Spivak, Eliahu

Spivak, Eliahu [Співак, Елі or Ілля; Illia], b 22 October 1890 in Vasylkiv, Kyiv gubernia, d 12 August 1952 in Moscow. Jewish-Ukrainian philologist; corresponding member of the Academy of Sciences of the Ukrainian SSR from 1939. A graduate of the Hlukhiv teachers' institute (1919), he taught in Yiddish secondary schools in Kyiv, Kharkiv, and Odesa in the 1920s; at the Odesa Institute of People's Education (1927–30) (later Odesa University); and at the Kyiv Institute of Professional Education (1930–2; see Kyiv Institute of People's Education). In the early 1930s he was head of the philological section of the Institute of Jewish Culture of the All-Ukrainian Academy of Sciences in Kyiv and then director of the AN URSR Cabinet for the Study of Soviet Jewish Literature, Language, and Folklore (1936–48). He was arrested during Andrei Zhdanov’s purge of Jewish intellectuals in 1949 and condemned to death with 25 other Yiddish cultural figures by a secret Military tribunal. He was executed in Lubianka Prison.
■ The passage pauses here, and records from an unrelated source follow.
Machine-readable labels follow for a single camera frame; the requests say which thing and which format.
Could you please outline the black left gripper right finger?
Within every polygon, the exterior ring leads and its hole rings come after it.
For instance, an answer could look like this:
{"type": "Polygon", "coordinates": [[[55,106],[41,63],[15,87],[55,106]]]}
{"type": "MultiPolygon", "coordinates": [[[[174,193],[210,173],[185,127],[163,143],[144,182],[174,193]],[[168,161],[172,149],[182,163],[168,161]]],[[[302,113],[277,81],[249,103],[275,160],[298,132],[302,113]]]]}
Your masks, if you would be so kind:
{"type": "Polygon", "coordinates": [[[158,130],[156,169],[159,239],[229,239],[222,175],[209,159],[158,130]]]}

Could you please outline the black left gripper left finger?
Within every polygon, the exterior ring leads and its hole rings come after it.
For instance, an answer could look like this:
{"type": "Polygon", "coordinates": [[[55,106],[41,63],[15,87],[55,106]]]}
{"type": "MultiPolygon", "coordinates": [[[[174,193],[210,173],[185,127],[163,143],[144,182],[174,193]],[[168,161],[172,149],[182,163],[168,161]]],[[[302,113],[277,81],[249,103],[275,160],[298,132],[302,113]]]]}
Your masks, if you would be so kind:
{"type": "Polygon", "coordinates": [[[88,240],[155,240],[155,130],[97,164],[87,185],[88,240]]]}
Spivak wrote a Yiddish textbook (1923) and articles on the history of the Yiddish language, on Yiddish lexicology and lexicography, and on the language and style of Sholom Aleichem and Mendele Mocher Seforim. In 1935 he initiated the academic Russian-Yiddish dictionary project. The manuscript of the dictionary was confiscated after his arrest, and was not published until 1984, in Moscow.